* _EXERCISE_: Your job with the data below is to output exactly the lines from the one holding "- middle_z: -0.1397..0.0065" down to the one holding "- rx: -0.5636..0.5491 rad", both included, and no others.

* _DATA SECTION_:

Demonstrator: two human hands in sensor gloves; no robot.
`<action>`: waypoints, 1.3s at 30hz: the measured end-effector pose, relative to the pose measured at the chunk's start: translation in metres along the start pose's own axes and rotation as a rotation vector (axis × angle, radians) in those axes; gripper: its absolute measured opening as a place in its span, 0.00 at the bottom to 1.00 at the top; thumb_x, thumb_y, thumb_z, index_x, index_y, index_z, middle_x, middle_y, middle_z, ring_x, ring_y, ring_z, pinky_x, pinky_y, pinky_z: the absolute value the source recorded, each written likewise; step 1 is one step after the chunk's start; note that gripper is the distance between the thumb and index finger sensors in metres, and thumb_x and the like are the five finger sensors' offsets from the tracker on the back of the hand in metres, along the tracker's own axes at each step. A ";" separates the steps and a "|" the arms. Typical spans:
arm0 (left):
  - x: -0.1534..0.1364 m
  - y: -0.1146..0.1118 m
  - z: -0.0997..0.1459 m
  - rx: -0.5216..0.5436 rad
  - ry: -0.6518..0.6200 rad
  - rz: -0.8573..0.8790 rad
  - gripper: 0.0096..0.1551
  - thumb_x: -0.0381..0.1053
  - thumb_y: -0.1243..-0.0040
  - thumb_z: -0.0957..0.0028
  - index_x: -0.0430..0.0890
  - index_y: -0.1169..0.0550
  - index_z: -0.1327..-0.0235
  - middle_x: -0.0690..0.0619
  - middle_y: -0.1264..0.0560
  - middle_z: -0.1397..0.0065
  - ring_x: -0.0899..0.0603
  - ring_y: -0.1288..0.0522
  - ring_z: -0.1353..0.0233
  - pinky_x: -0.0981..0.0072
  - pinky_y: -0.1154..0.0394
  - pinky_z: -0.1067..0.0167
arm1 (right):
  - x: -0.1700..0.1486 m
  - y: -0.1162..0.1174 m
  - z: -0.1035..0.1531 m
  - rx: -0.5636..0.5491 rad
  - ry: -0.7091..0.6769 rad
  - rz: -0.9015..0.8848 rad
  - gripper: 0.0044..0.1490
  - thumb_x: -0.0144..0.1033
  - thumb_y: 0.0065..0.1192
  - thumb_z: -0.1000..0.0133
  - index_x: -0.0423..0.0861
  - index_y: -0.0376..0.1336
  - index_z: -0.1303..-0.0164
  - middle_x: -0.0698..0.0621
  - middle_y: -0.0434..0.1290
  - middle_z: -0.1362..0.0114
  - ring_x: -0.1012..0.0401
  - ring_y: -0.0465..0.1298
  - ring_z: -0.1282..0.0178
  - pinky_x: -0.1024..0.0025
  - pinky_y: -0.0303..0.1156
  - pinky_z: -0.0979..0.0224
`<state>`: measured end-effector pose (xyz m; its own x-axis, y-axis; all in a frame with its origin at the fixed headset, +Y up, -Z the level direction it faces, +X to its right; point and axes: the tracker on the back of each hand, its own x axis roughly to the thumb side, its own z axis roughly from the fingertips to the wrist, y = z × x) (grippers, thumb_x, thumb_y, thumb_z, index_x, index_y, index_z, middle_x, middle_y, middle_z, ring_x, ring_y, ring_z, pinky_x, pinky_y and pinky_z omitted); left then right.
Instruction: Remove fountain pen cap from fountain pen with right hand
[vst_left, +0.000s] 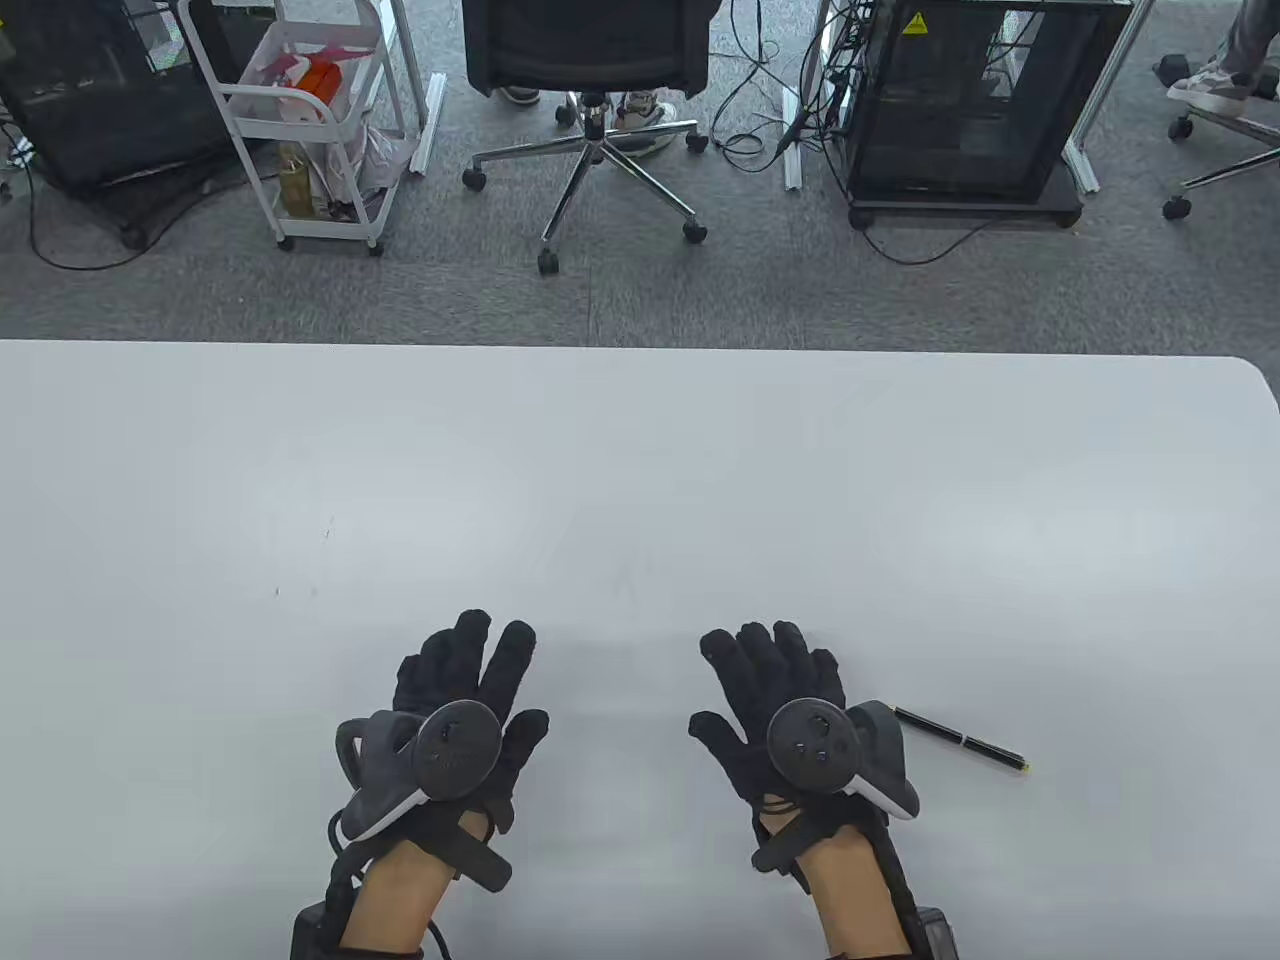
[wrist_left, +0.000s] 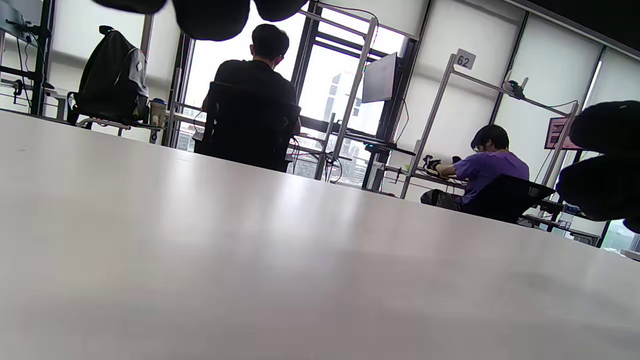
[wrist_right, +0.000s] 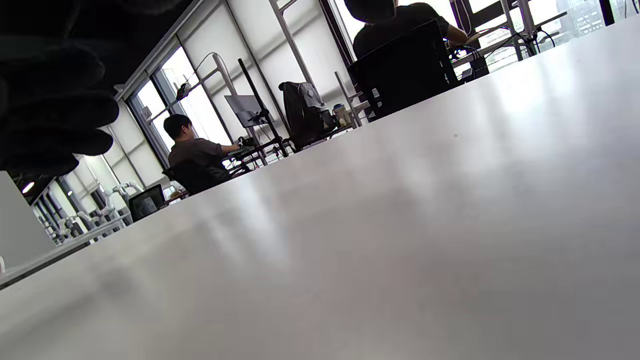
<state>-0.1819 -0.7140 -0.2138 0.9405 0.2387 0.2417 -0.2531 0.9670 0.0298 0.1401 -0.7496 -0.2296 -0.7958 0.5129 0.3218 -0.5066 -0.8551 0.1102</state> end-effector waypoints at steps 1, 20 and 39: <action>0.000 0.000 0.000 0.001 -0.001 0.000 0.44 0.70 0.58 0.63 0.63 0.49 0.30 0.40 0.50 0.18 0.26 0.43 0.21 0.26 0.43 0.33 | -0.002 0.000 0.000 -0.003 0.007 -0.007 0.47 0.66 0.44 0.42 0.59 0.36 0.18 0.36 0.47 0.13 0.33 0.45 0.15 0.27 0.39 0.22; -0.001 -0.008 -0.001 -0.042 -0.013 -0.053 0.43 0.69 0.57 0.62 0.63 0.49 0.30 0.40 0.49 0.18 0.27 0.41 0.21 0.26 0.43 0.33 | 0.010 0.010 -0.003 0.057 -0.042 0.005 0.46 0.64 0.46 0.42 0.59 0.38 0.18 0.35 0.48 0.14 0.33 0.46 0.15 0.28 0.40 0.22; 0.006 -0.010 0.002 -0.052 -0.033 -0.088 0.43 0.69 0.57 0.62 0.62 0.47 0.30 0.40 0.47 0.19 0.27 0.40 0.22 0.27 0.42 0.33 | 0.020 0.019 -0.002 0.103 -0.081 0.007 0.46 0.64 0.46 0.42 0.58 0.39 0.17 0.35 0.50 0.14 0.33 0.48 0.15 0.28 0.41 0.22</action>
<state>-0.1738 -0.7222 -0.2108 0.9504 0.1504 0.2721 -0.1568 0.9876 0.0017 0.1136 -0.7558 -0.2230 -0.7678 0.5027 0.3973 -0.4612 -0.8640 0.2019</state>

* _WRITTEN SOLUTION_:
  - middle_z: -0.1397..0.0065
  - ring_x: -0.0899..0.0603
  - ring_y: -0.1288..0.0522
  - ring_z: -0.1353..0.0233
  - pinky_x: -0.0981..0.0072
  - pinky_y: -0.1154..0.0394
  - pinky_z: -0.1067..0.0167
arm1 (right):
  - x: -0.1700..0.1486 m
  - y: -0.1162..0.1174 m
  - z: -0.1035..0.1531 m
  - rx: -0.5636..0.5491 rad

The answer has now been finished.